> [EXERCISE]: The answer is a stretch of the material below, returned exactly: the line containing "thick black left arm cable.", the line containing "Pop quiz! Look at the image and find the white floor", and all lines between.

### LISTED RECORDS ###

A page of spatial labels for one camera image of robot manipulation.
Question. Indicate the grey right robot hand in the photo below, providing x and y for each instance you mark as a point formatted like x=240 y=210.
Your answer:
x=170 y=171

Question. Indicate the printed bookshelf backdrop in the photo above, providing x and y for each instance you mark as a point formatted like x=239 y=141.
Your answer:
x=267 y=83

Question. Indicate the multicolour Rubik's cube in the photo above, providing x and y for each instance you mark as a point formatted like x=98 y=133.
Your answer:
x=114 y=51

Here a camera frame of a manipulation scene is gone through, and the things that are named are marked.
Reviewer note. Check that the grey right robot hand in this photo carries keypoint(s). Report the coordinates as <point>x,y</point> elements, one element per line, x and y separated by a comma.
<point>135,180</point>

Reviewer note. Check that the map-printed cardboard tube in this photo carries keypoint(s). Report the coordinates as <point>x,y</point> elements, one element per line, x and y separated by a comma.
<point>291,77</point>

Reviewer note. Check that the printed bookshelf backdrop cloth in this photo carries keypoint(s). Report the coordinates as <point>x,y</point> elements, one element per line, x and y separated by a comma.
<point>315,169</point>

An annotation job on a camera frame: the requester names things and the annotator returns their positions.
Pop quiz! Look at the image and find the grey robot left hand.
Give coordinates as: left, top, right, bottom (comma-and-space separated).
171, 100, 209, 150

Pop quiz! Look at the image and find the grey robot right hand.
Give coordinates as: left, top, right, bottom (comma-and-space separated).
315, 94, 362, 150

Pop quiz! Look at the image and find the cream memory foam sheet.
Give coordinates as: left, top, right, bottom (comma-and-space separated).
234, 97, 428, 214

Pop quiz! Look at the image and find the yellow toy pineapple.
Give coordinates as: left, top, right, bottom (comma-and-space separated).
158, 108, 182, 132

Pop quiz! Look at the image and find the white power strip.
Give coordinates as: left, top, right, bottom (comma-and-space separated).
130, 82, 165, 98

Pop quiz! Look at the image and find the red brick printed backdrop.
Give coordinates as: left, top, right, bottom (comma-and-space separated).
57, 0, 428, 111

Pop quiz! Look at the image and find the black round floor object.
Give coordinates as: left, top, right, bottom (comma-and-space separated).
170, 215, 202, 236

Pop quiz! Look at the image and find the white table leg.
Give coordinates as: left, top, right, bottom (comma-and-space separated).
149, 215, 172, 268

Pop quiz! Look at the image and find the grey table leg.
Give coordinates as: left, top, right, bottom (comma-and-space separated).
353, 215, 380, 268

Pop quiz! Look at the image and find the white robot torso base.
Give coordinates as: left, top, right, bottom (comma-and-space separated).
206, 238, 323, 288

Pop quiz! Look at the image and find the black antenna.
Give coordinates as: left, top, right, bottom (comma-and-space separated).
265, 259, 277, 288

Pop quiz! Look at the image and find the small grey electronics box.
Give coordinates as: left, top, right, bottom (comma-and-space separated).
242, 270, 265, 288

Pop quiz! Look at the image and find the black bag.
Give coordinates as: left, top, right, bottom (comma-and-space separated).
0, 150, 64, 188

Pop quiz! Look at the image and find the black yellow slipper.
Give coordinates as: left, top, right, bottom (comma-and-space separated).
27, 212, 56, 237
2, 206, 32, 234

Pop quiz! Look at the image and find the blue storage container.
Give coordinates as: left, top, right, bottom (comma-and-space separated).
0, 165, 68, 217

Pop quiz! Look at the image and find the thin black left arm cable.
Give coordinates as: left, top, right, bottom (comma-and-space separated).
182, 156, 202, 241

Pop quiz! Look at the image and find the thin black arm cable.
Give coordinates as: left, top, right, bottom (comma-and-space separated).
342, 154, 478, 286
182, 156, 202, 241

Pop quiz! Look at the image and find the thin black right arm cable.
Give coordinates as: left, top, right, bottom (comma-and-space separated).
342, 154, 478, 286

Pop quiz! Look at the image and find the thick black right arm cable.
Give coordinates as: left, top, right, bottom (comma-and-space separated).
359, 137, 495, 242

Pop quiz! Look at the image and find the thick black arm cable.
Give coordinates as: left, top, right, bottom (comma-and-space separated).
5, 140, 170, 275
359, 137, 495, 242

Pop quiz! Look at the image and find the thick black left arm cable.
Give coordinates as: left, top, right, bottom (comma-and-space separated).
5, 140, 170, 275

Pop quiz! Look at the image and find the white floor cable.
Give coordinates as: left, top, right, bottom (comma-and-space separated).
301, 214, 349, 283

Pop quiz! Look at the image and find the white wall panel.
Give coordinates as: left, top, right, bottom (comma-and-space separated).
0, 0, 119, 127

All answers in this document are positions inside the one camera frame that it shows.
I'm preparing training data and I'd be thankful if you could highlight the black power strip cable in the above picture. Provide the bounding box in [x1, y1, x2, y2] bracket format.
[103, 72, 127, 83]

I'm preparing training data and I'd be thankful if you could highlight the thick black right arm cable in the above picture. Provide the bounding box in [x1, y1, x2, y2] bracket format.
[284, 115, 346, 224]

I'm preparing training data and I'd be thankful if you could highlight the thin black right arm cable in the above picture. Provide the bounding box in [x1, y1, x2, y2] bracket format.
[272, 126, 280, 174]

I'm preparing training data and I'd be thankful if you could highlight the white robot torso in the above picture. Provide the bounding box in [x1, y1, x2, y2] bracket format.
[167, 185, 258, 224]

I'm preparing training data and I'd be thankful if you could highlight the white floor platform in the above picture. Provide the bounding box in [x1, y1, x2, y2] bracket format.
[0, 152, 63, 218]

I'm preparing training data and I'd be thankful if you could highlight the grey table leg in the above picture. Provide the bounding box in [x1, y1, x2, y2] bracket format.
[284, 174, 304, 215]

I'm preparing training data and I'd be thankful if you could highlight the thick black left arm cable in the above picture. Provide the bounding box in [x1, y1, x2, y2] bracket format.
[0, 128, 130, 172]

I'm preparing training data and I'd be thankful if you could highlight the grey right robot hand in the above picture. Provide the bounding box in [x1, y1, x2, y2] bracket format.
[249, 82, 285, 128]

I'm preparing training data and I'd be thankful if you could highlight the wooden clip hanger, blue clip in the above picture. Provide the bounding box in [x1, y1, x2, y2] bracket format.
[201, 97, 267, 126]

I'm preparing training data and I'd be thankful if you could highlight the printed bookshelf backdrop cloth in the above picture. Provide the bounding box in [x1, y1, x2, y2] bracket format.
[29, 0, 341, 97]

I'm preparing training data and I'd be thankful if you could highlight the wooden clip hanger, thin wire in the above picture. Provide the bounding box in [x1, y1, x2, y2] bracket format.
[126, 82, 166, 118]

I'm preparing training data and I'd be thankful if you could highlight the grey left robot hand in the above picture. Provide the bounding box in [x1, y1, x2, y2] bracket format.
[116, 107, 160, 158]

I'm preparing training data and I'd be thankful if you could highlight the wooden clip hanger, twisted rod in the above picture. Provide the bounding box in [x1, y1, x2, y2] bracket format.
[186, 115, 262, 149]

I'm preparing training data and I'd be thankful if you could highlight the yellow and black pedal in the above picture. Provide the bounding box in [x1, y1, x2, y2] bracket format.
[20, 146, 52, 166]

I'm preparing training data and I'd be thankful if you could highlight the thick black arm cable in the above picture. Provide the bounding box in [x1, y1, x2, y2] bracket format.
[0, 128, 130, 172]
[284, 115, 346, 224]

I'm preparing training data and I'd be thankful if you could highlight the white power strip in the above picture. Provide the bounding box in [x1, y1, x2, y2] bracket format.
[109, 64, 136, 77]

###
### LISTED RECORDS ###

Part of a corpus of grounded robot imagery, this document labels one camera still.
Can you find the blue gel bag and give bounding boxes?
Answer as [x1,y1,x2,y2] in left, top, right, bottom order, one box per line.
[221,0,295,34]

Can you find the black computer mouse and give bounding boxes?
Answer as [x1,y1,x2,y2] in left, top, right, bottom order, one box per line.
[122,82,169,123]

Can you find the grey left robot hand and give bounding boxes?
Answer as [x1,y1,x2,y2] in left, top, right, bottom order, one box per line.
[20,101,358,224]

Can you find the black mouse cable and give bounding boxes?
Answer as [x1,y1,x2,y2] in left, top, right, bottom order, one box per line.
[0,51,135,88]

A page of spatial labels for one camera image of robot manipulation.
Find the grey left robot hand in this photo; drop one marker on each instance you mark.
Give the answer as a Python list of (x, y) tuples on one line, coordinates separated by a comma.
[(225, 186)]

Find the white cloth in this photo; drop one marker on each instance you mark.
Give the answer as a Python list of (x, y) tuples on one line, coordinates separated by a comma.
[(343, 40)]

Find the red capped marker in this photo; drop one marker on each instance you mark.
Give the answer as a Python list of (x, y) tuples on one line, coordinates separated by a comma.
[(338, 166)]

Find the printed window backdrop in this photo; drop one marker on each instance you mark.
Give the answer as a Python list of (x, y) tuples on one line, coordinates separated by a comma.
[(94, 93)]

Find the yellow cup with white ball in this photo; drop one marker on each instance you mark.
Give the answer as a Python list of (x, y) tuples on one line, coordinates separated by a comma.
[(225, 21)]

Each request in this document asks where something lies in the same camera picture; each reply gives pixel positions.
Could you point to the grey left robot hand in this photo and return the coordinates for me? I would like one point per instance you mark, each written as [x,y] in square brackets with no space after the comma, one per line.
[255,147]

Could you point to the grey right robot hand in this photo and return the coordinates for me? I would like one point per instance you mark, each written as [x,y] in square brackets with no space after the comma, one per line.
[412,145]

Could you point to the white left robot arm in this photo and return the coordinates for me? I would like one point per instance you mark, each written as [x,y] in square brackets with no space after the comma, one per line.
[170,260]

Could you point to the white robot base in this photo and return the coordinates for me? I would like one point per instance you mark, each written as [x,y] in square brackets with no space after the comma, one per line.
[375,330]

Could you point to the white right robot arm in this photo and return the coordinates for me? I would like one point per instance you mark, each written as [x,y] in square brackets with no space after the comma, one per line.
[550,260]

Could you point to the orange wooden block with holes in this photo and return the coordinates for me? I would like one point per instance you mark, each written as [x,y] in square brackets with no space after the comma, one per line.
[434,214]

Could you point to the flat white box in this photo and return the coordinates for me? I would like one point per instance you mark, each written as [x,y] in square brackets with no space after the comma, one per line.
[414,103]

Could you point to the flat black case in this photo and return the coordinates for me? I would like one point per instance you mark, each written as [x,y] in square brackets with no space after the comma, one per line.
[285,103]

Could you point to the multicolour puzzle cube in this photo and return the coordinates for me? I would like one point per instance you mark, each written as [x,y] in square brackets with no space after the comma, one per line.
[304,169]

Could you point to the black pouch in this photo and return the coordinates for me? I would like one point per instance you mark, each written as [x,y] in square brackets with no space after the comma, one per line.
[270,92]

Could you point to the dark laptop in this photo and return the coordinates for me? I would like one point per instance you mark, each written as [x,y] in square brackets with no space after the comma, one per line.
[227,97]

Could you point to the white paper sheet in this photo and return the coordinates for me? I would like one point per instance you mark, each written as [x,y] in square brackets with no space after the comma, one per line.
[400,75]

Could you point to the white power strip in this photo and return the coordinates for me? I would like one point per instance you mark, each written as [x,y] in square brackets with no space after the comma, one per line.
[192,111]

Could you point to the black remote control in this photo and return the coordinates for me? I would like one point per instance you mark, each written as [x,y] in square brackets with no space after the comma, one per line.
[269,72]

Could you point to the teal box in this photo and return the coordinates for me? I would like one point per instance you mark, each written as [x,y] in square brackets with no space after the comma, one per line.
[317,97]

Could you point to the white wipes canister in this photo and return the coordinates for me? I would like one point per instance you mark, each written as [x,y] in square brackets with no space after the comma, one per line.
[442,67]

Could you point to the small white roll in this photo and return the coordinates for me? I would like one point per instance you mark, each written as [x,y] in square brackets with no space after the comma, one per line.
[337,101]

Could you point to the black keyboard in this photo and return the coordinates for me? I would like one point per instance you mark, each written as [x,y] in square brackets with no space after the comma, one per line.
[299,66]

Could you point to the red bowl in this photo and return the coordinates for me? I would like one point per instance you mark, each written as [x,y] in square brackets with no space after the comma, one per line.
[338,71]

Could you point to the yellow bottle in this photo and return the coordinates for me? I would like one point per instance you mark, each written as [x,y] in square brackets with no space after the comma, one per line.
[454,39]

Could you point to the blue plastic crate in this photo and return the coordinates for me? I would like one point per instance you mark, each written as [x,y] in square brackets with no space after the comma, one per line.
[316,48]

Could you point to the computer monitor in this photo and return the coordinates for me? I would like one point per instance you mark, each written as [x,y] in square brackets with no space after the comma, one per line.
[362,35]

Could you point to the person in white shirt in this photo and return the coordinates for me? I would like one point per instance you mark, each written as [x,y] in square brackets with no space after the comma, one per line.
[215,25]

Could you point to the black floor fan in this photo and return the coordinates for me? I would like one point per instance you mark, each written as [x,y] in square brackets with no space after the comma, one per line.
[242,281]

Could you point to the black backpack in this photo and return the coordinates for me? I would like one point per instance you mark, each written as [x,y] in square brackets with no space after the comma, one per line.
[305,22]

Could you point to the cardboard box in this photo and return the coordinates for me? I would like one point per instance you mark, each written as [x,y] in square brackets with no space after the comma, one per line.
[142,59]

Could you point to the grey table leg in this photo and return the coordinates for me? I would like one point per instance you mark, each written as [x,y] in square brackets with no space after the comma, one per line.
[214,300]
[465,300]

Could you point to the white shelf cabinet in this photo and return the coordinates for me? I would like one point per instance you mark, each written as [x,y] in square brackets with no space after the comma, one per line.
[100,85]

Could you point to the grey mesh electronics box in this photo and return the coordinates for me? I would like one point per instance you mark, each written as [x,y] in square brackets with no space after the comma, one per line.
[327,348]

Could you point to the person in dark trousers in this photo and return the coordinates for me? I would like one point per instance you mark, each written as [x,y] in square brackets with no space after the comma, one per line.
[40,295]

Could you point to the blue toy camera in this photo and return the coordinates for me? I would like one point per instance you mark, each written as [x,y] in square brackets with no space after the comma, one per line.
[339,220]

###
### LISTED RECORDS ###

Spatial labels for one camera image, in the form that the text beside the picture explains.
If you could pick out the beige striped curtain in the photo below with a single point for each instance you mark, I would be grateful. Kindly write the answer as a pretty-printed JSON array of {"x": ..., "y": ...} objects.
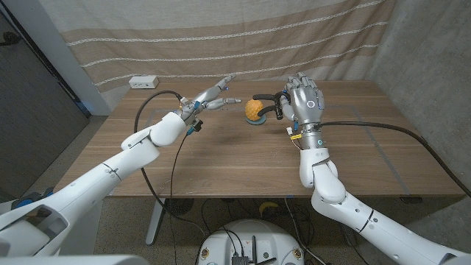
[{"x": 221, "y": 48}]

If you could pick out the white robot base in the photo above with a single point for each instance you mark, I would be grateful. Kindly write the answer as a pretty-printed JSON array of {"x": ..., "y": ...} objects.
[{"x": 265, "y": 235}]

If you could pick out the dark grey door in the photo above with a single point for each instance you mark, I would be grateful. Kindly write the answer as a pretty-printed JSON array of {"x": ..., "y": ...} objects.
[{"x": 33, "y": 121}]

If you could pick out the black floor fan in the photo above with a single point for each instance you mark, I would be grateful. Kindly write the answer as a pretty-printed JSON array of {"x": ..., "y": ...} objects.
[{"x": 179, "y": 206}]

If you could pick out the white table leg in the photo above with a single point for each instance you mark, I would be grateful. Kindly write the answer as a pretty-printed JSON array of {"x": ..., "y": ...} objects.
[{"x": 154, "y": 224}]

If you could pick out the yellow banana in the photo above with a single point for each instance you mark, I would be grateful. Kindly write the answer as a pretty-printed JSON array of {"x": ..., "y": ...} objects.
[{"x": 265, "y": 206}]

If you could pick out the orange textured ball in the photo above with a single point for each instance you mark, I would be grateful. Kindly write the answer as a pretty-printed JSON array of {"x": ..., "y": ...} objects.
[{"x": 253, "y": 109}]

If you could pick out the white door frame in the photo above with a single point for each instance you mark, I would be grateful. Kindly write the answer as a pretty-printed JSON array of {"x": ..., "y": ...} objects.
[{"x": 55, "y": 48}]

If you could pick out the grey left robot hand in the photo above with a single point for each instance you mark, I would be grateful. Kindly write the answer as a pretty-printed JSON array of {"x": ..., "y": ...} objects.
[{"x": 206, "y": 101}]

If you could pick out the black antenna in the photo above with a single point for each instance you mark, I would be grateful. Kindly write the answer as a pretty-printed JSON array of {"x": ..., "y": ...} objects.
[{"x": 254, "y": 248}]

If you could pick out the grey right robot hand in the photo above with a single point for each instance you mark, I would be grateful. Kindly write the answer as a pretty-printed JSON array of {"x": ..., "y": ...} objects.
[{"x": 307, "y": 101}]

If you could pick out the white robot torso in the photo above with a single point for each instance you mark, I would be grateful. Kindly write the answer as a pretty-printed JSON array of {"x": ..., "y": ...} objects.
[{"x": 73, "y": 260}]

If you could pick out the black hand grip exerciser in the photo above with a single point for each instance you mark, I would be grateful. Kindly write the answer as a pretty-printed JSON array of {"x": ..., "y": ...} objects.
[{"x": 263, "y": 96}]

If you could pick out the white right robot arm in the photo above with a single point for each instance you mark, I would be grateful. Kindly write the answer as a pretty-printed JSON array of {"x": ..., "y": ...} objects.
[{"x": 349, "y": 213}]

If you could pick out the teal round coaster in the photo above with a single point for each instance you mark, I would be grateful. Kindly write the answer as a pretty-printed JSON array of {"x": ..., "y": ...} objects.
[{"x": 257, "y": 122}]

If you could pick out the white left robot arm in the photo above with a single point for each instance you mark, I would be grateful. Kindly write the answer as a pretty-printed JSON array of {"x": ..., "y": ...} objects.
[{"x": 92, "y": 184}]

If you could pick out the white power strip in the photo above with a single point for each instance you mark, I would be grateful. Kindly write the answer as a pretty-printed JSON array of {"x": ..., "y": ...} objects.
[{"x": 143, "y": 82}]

###

> [YOUR RESPONSE]:
Pop quiz! Look at the image and find the thick black left arm cable.
Give coordinates as: left, top, right, bottom (comma-and-space separated).
5, 140, 170, 275

Pop quiz! Look at the image and find the white floor cable.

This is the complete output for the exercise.